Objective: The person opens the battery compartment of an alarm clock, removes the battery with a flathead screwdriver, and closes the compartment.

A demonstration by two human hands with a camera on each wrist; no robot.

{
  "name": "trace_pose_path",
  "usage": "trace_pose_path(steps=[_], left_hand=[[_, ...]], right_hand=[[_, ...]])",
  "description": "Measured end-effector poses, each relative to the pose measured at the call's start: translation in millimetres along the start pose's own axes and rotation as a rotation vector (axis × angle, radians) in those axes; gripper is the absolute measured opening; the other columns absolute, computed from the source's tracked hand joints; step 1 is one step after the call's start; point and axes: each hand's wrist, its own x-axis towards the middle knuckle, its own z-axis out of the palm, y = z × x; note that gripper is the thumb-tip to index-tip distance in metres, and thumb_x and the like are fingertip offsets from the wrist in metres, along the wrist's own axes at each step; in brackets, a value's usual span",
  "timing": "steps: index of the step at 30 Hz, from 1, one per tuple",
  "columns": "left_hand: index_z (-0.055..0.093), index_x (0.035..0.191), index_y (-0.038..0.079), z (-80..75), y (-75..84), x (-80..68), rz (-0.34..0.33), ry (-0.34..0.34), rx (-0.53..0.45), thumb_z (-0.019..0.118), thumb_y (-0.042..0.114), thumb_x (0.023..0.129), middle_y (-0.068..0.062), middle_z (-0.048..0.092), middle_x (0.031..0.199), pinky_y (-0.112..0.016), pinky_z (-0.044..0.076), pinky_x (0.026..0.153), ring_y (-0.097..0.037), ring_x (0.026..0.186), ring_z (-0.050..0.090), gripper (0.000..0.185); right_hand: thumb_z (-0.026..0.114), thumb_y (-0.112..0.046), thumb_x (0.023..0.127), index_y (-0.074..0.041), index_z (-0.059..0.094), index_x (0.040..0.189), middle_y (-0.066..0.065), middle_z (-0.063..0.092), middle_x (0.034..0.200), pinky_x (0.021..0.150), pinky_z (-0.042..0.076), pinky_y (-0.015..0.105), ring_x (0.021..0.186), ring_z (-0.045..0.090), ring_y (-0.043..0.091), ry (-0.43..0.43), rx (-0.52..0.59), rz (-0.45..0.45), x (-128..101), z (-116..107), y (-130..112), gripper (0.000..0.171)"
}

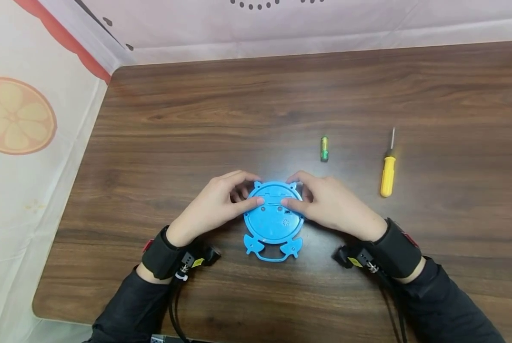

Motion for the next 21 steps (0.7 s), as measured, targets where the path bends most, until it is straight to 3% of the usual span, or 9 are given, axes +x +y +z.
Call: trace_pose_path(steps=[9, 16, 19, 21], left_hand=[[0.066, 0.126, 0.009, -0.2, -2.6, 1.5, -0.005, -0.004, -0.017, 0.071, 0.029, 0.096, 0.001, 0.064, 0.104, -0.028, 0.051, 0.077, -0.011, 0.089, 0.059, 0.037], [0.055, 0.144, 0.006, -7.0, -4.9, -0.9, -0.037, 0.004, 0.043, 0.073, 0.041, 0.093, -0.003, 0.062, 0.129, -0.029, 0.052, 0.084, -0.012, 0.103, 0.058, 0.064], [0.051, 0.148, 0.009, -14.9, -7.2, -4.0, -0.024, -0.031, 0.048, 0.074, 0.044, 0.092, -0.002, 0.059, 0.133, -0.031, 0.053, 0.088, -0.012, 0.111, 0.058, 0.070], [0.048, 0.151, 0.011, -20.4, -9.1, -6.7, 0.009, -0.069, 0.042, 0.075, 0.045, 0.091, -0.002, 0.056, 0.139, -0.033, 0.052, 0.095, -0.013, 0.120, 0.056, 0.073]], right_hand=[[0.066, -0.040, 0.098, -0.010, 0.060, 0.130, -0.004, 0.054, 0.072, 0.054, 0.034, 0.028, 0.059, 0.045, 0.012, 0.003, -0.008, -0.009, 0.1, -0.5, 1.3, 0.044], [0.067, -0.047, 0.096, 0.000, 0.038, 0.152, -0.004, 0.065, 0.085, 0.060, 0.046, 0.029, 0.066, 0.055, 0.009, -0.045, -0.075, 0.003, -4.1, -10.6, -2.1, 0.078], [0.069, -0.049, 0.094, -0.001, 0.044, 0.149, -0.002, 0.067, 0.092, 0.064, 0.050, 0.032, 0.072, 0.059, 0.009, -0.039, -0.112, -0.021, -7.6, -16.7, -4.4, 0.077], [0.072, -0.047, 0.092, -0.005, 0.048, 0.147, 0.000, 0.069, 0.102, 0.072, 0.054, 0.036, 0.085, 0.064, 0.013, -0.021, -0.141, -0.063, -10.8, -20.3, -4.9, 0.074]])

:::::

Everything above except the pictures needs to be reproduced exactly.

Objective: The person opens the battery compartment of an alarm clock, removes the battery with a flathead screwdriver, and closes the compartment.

A demonstration by two human hands with a camera on each wrist; no robot.

{
  "name": "trace_pose_path",
  "usage": "trace_pose_path(steps=[_], left_hand=[[_, ...]], right_hand=[[_, ...]])",
  "description": "Measured end-effector poses, each relative to the pose measured at the call's start: translation in millimetres along the start pose's own axes and rotation as a rotation vector (axis × angle, radians) in those axes; gripper is the absolute measured opening; the other columns absolute, computed from the source's tracked hand joints; step 1 is one step after the call's start; point and axes: each hand's wrist, its own x-axis towards the middle knuckle, its own z-axis out of the palm, y = z × x; note that gripper is the thumb-tip to index-tip distance in metres, and thumb_x and the like are fingertip offsets from the wrist in metres, along the wrist's own axes at each step; in brackets, a value's usual span",
  "timing": "steps: index of the step at 30 Hz, from 1, one per tuple",
  "columns": "left_hand: index_z (-0.055..0.093), index_x (0.035..0.191), index_y (-0.038..0.079), z (-80..75), y (-75..84), x (-80..68), rz (-0.34..0.33), ry (-0.34..0.34), rx (-0.53..0.45), thumb_z (-0.019..0.118), thumb_y (-0.042..0.114), thumb_x (0.023..0.129), middle_y (-0.068..0.062), middle_z (-0.048..0.092), middle_x (0.031..0.199), pinky_y (-0.112..0.016), pinky_z (-0.044..0.076), pinky_x (0.026..0.153), ring_y (-0.097..0.037), ring_x (0.026..0.186), ring_z (-0.050..0.090), gripper (0.000..0.185); right_hand: thumb_z (-0.026..0.114), thumb_y (-0.112..0.046), thumb_x (0.023..0.127), index_y (-0.074..0.041), index_z (-0.059..0.094), index_x (0.040..0.189), middle_y (-0.066..0.065), middle_z (-0.063..0.092), middle_x (0.034..0.200), pinky_x (0.021..0.150), pinky_z (-0.042..0.076), pinky_y (-0.015..0.105), ring_x (0.021..0.186), ring_z (-0.045..0.090), ring_y (-0.043..0.091), ry (-0.43..0.43), rx (-0.52..0.59), rz (-0.45..0.45), x (-128..101), z (-116..107), y (-130..112), gripper (0.000..0.171)"
}


Motion for the next 21 steps (0.7 s), as measured, targets where the path bends most, until it is straight to 3% of the usual span, or 9 are given, axes +x +y +z.
Call: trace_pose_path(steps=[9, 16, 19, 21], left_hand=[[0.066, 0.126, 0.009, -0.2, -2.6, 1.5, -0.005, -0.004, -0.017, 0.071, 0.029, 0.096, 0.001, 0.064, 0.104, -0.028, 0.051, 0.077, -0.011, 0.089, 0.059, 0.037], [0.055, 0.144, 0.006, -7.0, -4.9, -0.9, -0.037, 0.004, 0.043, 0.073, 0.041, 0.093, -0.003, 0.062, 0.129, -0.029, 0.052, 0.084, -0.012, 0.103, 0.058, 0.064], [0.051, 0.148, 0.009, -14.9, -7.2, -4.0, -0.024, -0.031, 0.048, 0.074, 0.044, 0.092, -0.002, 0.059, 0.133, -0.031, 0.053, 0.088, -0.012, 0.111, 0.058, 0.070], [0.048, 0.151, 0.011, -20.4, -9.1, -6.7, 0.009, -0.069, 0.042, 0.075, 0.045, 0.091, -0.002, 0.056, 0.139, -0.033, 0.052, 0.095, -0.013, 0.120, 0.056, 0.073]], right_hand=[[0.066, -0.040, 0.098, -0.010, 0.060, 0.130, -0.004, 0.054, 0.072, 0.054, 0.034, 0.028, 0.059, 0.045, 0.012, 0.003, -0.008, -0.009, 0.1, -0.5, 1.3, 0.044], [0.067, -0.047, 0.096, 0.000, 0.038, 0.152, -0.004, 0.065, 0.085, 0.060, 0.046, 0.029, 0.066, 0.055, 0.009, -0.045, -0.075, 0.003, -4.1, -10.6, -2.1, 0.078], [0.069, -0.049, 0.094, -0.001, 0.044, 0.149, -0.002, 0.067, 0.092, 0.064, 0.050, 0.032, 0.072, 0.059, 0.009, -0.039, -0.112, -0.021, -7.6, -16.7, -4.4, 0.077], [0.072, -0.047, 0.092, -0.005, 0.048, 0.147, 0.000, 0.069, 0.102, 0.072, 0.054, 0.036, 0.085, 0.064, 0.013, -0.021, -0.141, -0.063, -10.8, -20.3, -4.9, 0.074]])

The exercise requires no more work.